Die zum Kauf angebotenen Objekte sind zentrale Bestandteile einer geschlossenen, seit dem Spätmittelalter gewachsenen Sammlung klösterlicher Bildungskultur und herausragender Geschichtsquellen und gewinnen ihre einmalige kultur- und landeshistorische Bedeutung auch aus dem größeren Zusammenhang, in dem sie in Marienthal stehen.

Die historische Klosterbibliothek von St. Marienthal ist ein Sammelbecken, in das Bestände aus vielen geistlichen Einrichtungen der Region eingegangen sind, um dort sicher die nächsten Jahrhunderte zu überdauern. Umso wichtiger, dass dieses einmalige historische Ensemble ohne Verluste erhalten bleibt und uns auch künftig Auskunft über die Geistes- und Bildungswelten vergangener Zeiten unseres Raums geben kann.

Kann es bei der ersten Schätzungen zu Fehlern gekommen sein, dass der Wert „nur“ mit 1,2 Millionen Euro ermittelt wurde?

Wie gesagt, es wurde die erste Einschätzung von einem der renommiertesten internationalen Kunstauktionshäuser im Auftrag des Klosters vorgenommen.

Die DFG hat die Förderung an die Bedingung geknüpft, dass die Handschriften weiter öffentlich zugänglich sein sollen. Mit dem geplanten Verkauf könnten sie in private Hände gelangen und für die Öffentlichkeit verloren gehen. Wird die DFG die Fördermittel zurückfordern?

Die Deutsche Forschungsgemeinschaft hat schriftlich erklärt, dass der "geplante Verkauf der Handschriften über ein Antiquariat [...] eine klare Verletzung der Förderbedingungen und der im Vorfeld erfolgten Zusagen" darstellt und ihre Erwartung ausgedrückt, dass es gelingt, "das Kloster St. Marienthal von der Notwendigkeit zu überzeugen, den für die Forschung in Deutschland bedeutsamen Handschriftenbestand weiterhin für die Öffentlichkeit zugänglich zu halten", zum Beispiel durch einen Verkauf an den Freistaat, womit die "Verletzung der Förderbedingungen" abgewendet werden könne.

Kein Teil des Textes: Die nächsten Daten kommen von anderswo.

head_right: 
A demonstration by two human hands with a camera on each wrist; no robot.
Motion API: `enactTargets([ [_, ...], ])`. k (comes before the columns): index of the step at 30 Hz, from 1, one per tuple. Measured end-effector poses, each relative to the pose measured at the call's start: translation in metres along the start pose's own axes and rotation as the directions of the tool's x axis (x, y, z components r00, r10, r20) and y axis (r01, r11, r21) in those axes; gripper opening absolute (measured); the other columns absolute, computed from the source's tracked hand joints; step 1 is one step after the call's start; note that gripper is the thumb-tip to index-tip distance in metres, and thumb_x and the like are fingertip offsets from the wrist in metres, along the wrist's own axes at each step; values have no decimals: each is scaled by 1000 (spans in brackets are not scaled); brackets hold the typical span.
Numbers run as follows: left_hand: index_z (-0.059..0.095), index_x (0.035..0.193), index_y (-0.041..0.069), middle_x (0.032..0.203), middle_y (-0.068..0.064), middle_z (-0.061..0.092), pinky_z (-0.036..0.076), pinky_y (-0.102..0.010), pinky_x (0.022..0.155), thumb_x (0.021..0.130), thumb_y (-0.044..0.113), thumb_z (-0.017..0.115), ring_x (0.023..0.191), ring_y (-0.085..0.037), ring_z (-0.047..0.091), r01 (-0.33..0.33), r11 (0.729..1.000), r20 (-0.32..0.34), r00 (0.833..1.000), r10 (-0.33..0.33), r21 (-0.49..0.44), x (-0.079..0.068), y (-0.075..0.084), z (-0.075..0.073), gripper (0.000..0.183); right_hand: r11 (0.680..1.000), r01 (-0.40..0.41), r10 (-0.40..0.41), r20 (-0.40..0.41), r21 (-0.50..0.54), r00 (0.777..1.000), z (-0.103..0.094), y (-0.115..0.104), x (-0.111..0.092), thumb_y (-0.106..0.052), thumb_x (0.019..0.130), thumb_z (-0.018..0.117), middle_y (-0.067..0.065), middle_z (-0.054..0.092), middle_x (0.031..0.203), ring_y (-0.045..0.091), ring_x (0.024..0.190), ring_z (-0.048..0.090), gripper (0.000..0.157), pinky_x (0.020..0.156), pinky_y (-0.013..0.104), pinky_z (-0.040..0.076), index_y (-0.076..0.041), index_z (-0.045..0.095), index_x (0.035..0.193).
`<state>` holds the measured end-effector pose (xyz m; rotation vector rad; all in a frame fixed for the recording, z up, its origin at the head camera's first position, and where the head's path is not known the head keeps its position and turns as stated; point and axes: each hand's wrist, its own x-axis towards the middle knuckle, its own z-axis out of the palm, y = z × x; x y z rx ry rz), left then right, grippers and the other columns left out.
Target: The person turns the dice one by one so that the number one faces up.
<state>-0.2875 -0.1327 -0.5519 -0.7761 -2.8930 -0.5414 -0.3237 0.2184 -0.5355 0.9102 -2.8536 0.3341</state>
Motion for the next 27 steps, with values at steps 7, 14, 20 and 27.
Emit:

Gebe es notfalls auch die Möglichkeit, die Erteilung einer Ausfuhrgenehmigung ins Ausland zu verhindern?

Bei der Frage einer Ausfuhrgenehmigung ist der Freistaat an die rechtlichen Rahmenbedingungen gebunden. Das Kulturgutschutzgesetz sieht keine automatische Unterschutzstellung für kirchliches Gut vor.